Description of the task:
From the first line of the entries down to the line with "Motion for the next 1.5", write out every line exactly; that last line counts, but pictures do not.

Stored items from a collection
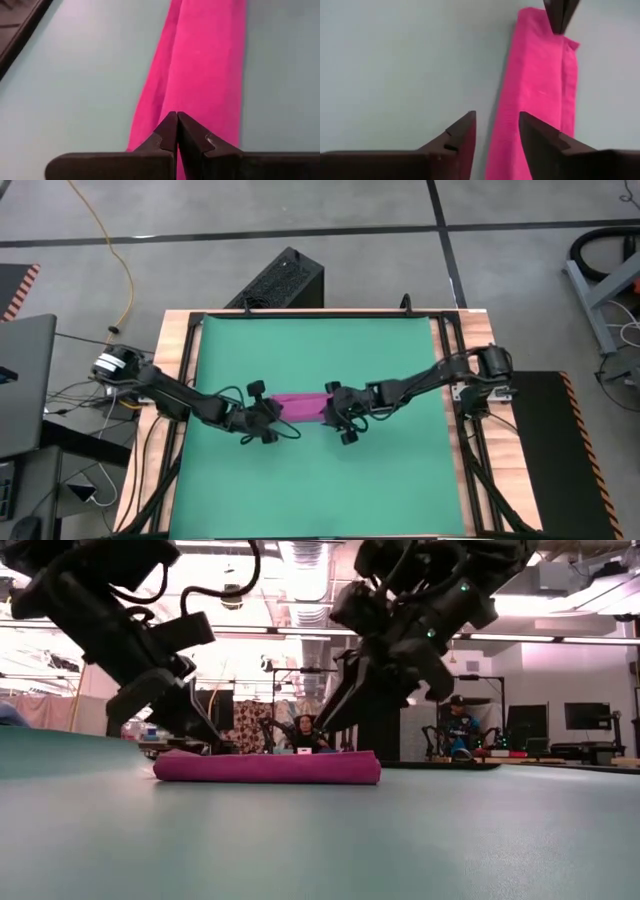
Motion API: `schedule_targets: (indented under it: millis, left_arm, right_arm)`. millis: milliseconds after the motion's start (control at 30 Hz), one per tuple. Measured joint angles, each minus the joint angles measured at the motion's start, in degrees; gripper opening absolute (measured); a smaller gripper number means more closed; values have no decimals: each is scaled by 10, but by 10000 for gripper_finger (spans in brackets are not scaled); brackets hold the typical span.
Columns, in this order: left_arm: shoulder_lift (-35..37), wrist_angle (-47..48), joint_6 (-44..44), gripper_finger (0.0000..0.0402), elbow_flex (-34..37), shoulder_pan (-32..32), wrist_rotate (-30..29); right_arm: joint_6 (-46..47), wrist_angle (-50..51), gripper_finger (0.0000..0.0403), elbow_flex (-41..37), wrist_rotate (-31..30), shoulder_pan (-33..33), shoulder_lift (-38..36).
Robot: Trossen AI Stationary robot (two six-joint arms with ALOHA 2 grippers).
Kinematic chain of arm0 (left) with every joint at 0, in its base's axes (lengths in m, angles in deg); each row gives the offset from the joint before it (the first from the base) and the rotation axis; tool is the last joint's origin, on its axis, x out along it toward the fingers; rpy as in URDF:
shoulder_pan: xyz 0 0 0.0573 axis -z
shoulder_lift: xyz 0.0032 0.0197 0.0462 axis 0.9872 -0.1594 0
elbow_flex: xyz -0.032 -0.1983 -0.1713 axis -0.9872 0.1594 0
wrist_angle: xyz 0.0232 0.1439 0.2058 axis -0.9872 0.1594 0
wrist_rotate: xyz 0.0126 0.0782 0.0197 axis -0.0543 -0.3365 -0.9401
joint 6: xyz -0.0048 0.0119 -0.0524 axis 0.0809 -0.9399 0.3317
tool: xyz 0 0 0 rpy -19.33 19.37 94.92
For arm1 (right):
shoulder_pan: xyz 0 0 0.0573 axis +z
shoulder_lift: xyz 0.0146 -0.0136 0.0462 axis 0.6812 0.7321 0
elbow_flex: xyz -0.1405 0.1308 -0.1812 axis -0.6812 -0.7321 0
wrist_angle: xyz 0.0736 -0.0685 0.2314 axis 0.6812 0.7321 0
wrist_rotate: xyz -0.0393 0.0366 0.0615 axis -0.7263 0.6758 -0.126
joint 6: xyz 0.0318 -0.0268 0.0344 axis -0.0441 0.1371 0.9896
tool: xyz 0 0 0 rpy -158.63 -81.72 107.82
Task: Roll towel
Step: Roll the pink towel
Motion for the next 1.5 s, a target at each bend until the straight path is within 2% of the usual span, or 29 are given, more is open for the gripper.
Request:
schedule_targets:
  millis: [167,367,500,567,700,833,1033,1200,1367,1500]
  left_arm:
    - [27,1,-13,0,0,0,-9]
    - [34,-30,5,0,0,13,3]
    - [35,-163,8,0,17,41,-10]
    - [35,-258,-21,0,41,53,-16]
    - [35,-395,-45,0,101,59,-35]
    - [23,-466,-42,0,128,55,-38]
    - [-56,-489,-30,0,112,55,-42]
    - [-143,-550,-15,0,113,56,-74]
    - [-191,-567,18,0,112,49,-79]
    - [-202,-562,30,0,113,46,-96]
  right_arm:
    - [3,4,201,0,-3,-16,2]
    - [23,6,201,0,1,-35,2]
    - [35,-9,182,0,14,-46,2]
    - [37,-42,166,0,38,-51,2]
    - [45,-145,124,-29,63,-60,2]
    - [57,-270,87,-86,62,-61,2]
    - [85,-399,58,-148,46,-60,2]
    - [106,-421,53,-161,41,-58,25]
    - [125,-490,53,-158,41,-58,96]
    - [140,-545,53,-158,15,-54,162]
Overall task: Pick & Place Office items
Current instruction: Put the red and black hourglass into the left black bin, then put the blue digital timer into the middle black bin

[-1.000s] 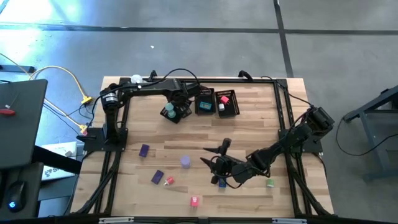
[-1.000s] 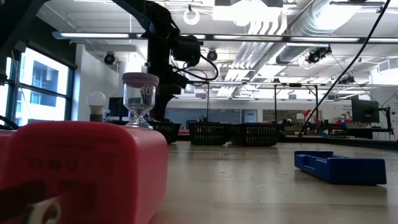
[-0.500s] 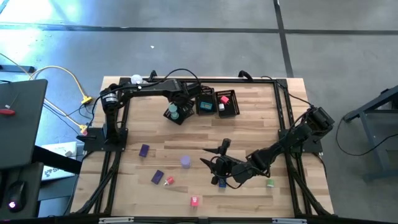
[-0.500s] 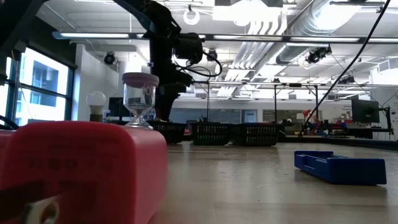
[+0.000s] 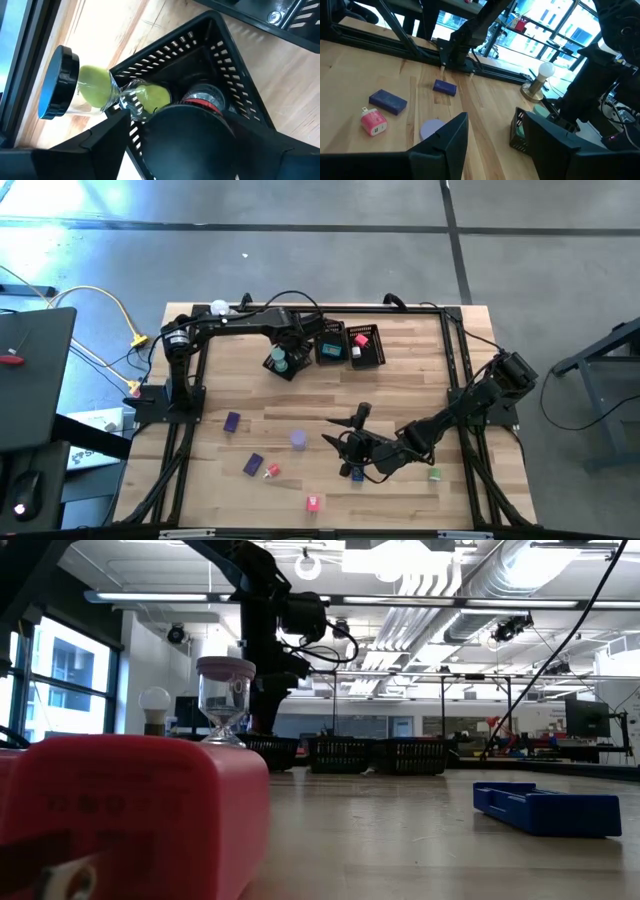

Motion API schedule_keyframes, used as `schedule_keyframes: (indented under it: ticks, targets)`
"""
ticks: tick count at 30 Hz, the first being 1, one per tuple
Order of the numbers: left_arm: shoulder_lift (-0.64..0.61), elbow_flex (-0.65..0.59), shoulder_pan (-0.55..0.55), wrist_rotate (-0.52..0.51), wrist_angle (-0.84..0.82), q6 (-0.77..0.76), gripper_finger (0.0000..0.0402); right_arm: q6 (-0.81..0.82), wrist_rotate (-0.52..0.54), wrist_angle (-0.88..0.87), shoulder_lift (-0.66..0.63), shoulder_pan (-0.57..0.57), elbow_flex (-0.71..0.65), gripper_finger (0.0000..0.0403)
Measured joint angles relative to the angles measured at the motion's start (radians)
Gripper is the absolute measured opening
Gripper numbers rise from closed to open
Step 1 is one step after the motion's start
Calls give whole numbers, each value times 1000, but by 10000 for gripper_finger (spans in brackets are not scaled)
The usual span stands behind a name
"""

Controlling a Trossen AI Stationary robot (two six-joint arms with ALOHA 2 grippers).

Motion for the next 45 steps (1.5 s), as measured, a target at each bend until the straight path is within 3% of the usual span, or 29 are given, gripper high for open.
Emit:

Response to the task:
Motion API: `schedule_targets: (indented under it: millis, left_arm, right_arm)`. millis: milliseconds after the motion's start (control at 30 Hz), one per tuple. Measured joint angles, each minus the joint angles measured at the motion's start, in degrees; gripper opening absolute (measured); a smaller gripper number means more closed; values have no decimals: each is scaled by 10, but by 10000 for gripper_finger (spans in brackets are not scaled); brackets hold the typical span.
Columns, in this order: left_arm: shoulder_lift (-35..37), wrist_angle (-47..48), joint_6 (-44..44), gripper_finger (0.0000..0.0402), elbow_flex (-34..37), shoulder_pan (-32..32), wrist_rotate (-30..29); right_arm: joint_6 (-46..47), wrist_angle (-50..51), gripper_finger (0.0000..0.0403), elbow_flex (-41..37), wrist_rotate (-31..30), shoulder_pan (-33..33), shoulder_lift (-38..36).
Robot: Trossen AI Stationary robot (two six-joint arms with ALOHA 2 grippers).
Kinematic chain of arm0 (left) with every joint at 0, in its base's axes (lengths in m, angles in deg); each row gives the offset from the joint before it (the first from the base) and the rotation axis; tool is the last joint's origin, on its axis, x out along it toward the fingers; rpy as in URDF:
shoulder_pan: xyz 0 0 0.0573 axis -z
shoulder_lift: xyz 0.0032 0.0197 0.0462 axis 0.9872 -0.1594 0
elbow_flex: xyz -0.032 -0.1983 -0.1713 axis -0.9872 0.1594 0
wrist_angle: xyz 0.0232 0.1439 0.2058 axis -0.9872 0.1594 0
wrist_rotate: xyz 0.0126 0.0782 0.0197 axis -0.0543 -0.3365 -0.9401
joint 6: xyz -0.0048 0.0119 -0.0524 axis 0.0809 -0.9399 0.3317
tool: xyz 0 0 0 rpy -19.33 19.37 94.92
For arm1 (right):
shoulder_pan: xyz 0 0 0.0573 axis +z
shoulder_lift: xyz 0.0146 -0.0136 0.0462 axis 0.6812 0.7321 0
elbow_flex: xyz -0.1405 0.1308 -0.1812 axis -0.6812 -0.7321 0
wrist_angle: xyz 0.0736 -0.0685 0.2314 axis 0.6812 0.7321 0
wrist_rotate: xyz -0.0393 0.0366 0.0615 axis -0.7263 0.6758 -0.126
joint 6: xyz 0.0318 -0.0268 0.0344 axis -0.0441 0.1371 0.9896
tool: xyz 0 0 0 rpy -158.63 -81.72 107.82
Task: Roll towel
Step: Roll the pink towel
Motion for the next 1.5 s, a target at each bend until the straight path is within 2% of the usual span, or 29 are given, more is open for the gripper.

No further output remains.